▼
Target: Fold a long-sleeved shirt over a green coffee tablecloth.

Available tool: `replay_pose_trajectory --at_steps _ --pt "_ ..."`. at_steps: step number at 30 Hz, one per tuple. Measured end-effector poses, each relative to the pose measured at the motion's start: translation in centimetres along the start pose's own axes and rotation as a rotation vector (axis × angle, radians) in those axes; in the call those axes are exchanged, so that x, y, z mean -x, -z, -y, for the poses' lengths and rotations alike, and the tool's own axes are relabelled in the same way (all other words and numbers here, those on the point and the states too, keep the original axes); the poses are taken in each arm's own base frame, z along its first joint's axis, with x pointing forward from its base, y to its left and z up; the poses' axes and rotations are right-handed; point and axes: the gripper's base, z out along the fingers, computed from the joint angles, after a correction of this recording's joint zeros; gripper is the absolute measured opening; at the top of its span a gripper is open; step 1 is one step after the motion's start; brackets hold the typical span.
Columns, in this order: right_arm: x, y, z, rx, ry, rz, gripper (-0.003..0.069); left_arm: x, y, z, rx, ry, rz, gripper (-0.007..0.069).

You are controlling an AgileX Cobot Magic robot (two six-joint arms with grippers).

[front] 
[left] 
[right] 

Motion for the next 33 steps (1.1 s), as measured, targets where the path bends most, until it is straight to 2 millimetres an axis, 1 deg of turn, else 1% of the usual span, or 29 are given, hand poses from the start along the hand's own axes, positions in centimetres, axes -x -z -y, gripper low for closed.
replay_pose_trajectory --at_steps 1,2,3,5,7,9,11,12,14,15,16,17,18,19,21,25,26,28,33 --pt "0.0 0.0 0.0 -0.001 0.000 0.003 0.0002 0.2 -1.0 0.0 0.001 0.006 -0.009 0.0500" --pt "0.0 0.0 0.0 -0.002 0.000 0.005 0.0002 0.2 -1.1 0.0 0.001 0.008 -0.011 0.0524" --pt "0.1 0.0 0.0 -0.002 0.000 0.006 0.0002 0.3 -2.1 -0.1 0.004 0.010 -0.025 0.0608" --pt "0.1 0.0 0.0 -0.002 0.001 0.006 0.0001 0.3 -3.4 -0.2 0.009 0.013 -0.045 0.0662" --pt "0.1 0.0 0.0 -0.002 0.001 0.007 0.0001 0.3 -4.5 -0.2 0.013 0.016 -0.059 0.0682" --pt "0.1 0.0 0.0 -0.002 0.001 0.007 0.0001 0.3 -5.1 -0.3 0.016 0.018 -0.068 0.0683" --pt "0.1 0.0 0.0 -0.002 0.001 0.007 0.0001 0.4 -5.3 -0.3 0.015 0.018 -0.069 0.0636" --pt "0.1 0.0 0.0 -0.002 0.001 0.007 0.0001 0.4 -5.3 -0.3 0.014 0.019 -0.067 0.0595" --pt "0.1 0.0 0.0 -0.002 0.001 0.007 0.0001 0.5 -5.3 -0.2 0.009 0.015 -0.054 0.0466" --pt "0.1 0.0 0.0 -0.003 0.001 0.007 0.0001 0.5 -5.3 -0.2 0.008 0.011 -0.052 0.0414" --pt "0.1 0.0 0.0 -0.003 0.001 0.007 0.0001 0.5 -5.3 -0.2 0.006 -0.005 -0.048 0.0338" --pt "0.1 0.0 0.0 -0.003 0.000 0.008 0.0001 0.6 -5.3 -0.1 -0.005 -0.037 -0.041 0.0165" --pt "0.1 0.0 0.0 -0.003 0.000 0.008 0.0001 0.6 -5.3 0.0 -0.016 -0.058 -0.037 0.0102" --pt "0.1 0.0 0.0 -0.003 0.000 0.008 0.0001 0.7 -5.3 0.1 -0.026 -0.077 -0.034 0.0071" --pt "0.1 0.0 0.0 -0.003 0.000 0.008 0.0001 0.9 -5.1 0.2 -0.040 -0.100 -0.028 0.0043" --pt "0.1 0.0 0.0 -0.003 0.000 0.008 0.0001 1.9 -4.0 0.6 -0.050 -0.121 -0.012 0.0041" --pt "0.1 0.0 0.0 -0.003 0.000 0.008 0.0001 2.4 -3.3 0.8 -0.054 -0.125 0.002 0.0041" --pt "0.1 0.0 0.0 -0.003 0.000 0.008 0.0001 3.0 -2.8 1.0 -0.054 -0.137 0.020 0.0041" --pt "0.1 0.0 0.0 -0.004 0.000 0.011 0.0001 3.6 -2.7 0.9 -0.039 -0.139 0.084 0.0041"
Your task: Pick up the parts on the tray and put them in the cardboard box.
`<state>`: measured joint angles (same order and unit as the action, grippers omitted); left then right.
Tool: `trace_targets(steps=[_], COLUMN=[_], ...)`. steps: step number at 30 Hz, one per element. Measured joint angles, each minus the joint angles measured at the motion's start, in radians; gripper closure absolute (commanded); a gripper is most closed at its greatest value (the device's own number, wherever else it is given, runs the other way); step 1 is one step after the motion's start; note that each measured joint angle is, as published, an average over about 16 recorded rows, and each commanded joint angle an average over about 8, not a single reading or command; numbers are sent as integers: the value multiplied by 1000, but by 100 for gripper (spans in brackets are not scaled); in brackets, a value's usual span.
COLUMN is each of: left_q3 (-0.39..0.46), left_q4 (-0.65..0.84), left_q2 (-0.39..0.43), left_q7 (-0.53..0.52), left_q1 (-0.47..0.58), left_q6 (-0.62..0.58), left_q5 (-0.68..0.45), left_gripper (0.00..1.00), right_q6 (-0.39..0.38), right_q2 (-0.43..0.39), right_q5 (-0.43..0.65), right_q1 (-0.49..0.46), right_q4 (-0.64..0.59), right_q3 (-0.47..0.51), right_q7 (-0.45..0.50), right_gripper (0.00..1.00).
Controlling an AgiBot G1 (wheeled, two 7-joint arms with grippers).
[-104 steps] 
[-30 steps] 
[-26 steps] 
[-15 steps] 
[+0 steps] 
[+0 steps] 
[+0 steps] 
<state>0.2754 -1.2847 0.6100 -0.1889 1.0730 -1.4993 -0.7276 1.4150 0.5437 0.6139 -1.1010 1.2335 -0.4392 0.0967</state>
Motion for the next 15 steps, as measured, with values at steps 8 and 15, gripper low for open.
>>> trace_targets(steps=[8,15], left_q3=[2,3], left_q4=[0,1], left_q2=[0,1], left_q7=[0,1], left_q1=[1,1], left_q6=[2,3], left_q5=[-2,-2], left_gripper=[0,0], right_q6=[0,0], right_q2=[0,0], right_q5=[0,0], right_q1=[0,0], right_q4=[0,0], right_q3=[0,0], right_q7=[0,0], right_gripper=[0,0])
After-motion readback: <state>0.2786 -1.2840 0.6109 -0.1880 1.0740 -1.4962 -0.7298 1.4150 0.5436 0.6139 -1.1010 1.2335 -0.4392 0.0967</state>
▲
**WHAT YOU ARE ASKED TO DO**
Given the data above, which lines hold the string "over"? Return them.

**OUTPUT OF THE TASK**
Target: Fold a long-sleeved shirt over a green coffee tablecloth.
Tool: `trace_targets(steps=[_], COLUMN=[_], ...)`. steps: step number at 30 Hz, one per element. Measured joint angles, each minus the joint angles measured at the motion's start, in radians; gripper closure absolute (commanded); a gripper is most closed at its greatest value (the device's own number, wherever else it is given, runs the other way); step 1 is one step after the motion's start; note that each measured joint angle is, as published, an average over about 16 recorded rows, and each commanded joint angle an average over about 8, not a single reading or command; numbers are sent as integers: the value multiplied by 1000, but by 100 for gripper (spans in brackets are not scaled); in brackets, a value's usual span.

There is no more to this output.